● ABOUT THIS TASK
Even the shortest line counts, so transcribe all the data exactly.

(Dataset excerpts)
****************************************

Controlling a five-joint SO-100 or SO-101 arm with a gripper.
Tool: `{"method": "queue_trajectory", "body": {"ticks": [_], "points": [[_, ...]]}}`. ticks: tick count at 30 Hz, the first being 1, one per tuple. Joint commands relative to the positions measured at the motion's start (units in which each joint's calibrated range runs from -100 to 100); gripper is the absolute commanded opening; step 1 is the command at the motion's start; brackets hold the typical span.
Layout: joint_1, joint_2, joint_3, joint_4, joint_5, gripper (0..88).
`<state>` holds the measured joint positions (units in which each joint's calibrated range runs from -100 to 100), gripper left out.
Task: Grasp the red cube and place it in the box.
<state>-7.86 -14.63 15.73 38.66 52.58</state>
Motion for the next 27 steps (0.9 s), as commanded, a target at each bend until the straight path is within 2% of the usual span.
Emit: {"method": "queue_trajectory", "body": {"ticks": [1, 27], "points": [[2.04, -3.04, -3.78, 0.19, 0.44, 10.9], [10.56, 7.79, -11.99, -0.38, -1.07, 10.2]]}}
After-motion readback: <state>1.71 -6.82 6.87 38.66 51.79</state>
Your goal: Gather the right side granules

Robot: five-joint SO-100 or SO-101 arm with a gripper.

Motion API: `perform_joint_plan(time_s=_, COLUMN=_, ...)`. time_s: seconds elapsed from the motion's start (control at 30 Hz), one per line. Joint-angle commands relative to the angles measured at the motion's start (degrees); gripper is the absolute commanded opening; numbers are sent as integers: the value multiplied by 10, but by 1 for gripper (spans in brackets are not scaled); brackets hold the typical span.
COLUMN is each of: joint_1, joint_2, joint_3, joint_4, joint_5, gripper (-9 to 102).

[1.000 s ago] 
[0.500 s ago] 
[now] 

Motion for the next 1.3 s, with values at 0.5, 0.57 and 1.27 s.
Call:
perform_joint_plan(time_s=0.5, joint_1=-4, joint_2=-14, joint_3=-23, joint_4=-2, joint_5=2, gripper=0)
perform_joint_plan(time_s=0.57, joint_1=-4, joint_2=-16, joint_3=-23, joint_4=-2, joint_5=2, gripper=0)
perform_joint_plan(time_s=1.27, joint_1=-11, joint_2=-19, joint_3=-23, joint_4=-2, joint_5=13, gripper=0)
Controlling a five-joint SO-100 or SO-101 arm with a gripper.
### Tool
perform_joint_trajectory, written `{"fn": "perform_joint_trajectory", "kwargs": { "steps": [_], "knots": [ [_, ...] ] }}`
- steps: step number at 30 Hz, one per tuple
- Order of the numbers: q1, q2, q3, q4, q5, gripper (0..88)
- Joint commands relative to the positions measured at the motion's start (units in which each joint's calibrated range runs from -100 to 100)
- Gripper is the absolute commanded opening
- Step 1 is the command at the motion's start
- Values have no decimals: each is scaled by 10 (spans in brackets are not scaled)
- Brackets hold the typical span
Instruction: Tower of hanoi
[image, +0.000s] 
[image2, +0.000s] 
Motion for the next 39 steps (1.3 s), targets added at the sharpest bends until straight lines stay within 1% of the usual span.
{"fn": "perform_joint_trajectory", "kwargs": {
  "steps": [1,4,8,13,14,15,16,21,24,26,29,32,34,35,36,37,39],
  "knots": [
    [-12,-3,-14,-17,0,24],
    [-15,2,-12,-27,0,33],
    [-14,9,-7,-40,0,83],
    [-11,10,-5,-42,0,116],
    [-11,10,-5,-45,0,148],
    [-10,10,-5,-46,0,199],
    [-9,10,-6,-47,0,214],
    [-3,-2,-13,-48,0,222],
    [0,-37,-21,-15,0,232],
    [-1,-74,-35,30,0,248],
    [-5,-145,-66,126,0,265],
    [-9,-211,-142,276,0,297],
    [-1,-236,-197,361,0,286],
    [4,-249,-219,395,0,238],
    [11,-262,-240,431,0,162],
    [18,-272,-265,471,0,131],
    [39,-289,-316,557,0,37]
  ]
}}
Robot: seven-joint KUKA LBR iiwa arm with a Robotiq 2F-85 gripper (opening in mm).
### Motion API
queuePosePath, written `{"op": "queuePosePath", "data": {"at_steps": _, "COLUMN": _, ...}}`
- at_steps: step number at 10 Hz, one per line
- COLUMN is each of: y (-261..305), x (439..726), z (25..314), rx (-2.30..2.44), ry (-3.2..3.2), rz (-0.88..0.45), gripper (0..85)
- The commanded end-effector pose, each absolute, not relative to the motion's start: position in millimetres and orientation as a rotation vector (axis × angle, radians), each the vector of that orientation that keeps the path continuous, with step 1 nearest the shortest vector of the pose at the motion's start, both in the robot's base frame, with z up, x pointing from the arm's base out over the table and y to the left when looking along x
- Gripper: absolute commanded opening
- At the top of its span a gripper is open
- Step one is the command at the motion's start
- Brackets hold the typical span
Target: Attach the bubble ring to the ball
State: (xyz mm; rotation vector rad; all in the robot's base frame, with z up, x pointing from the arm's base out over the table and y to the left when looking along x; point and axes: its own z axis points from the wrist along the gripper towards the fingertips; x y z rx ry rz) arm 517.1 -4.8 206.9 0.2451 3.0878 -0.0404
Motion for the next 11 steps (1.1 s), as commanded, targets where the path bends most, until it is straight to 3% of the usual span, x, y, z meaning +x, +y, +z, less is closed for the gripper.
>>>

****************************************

● SOLVED PROBLEM
Controlling a five-joint SO-100 or SO-101 arm with a gripper.
Tool: `{"method": "queue_trajectory", "body": {"ticks": [_], "points": [[_, ...]]}}`. ticks: tick count at 30 Hz, the first being 1, one per tuple. Joint commands relative to the positions measured at the motion's start (units in which each joint's calibrated range runs from -100 to 100); gripper is the absolute commanded opening; step 1 is the command at the motion's start; brackets hold the typical span.
Layout: joint_1, joint_2, joint_3, joint_4, joint_5, gripper (0..88).
`<state>` holds the measured joint positions (units in which each joint's calibrated range runs from -100 to 100), gripper left out.
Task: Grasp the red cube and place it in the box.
<state>-7.86 -14.63 15.73 38.66 52.58</state>
Motion for the next 27 steps (0.9 s), as commanded, a target at each bend until the straight path is within 2% of the usual span.
Emit: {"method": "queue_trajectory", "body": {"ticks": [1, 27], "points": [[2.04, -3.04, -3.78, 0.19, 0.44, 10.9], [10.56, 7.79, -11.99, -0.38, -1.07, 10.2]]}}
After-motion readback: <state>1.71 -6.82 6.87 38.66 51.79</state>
Your goal: Gather the right side granules

Robot: five-joint SO-100 or SO-101 arm with a gripper.

Motion API: `perform_joint_plan(time_s=_, COLUMN=_, ...)`. time_s: seconds elapsed from the motion's start (control at 30 Hz), one per line. Joint-angle commands relative to the angles measured at the motion's start (degrees); gripper is the absolute commanded opening; numbers are sent as integers: the value multiplied by 10, but by 1 for gripper (spans in brackets are not scaled); brackets hold the typical span.
COLUMN is each of: joint_1, joint_2, joint_3, joint_4, joint_5, gripper (-9 to 102).

[1.000 s ago] 
[0.500 s ago] 
[now] 

Motion for the next 1.3 s, with values at 0.5, 0.57 and 1.27 s.
Call:
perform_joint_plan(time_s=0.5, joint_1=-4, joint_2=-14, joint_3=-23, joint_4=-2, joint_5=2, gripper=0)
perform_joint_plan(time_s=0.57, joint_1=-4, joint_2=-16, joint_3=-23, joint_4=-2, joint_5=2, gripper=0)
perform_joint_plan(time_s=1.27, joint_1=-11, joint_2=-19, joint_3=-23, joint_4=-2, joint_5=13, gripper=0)
Controlling a five-joint SO-100 or SO-101 arm with a gripper.
### Tool
perform_joint_trajectory, written `{"fn": "perform_joint_trajectory", "kwargs": { "steps": [_], "knots": [ [_, ...] ] }}`
- steps: step number at 30 Hz, one per tuple
- Order of the numbers: q1, q2, q3, q4, q5, gripper (0..88)
- Joint commands relative to the positions measured at the motion's start (units in which each joint's calibrated range runs from -100 to 100)
- Gripper is the absolute commanded opening
- Step 1 is the command at the motion's start
- Values have no decimals: each is scaled by 10 (spans in brackets are not scaled)
- Brackets hold the typical span
Instruction: Tower of hanoi
[image, +0.000s] 
[image2, +0.000s] 
Motion for the next 39 steps (1.3 s), targets added at the sharpest bends until straight lines stay within 1% of the usual span.
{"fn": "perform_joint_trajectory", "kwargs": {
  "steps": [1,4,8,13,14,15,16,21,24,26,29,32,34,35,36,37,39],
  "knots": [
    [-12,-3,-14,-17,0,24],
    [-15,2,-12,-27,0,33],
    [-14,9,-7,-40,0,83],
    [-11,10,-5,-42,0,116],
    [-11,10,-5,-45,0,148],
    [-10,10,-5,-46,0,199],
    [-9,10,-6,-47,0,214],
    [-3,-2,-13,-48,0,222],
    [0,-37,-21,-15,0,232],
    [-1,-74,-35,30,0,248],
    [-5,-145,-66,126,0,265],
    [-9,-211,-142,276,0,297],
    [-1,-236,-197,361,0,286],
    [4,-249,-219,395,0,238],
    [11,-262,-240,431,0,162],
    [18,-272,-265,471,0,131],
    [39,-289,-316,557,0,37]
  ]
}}
Robot: seven-joint KUKA LBR iiwa arm with a Robotiq 2F-85 gripper (opening in mm).
### Motion API
queuePosePath, written `{"op": "queuePosePath", "data": {"at_steps": _, "COLUMN": _, ...}}`
- at_steps: step number at 10 Hz, one per line
- COLUMN is each of: y (-261..305), x (439..726), z (25..314), rx (-2.30..2.44), ry (-3.2..3.2), rz (-0.88..0.45), gripper (0..85)
- The commanded end-effector pose, each absolute, not relative to the motion's start: position in millimetres and orientation as a rotation vector (axis × angle, radians), each the vector of that orientation that keeps the path continuous, with step 1 nearest the shortest vector of the pose at the motion's start, both in the robot's base frame, with z up, x pointing from the arm's base out over the table and y to the left when looking along x
- Gripper: absolute commanded opening
- At the top of its span a gripper is open
- Step one is the command at the motion's start
- Brackets hold the typical span
Target: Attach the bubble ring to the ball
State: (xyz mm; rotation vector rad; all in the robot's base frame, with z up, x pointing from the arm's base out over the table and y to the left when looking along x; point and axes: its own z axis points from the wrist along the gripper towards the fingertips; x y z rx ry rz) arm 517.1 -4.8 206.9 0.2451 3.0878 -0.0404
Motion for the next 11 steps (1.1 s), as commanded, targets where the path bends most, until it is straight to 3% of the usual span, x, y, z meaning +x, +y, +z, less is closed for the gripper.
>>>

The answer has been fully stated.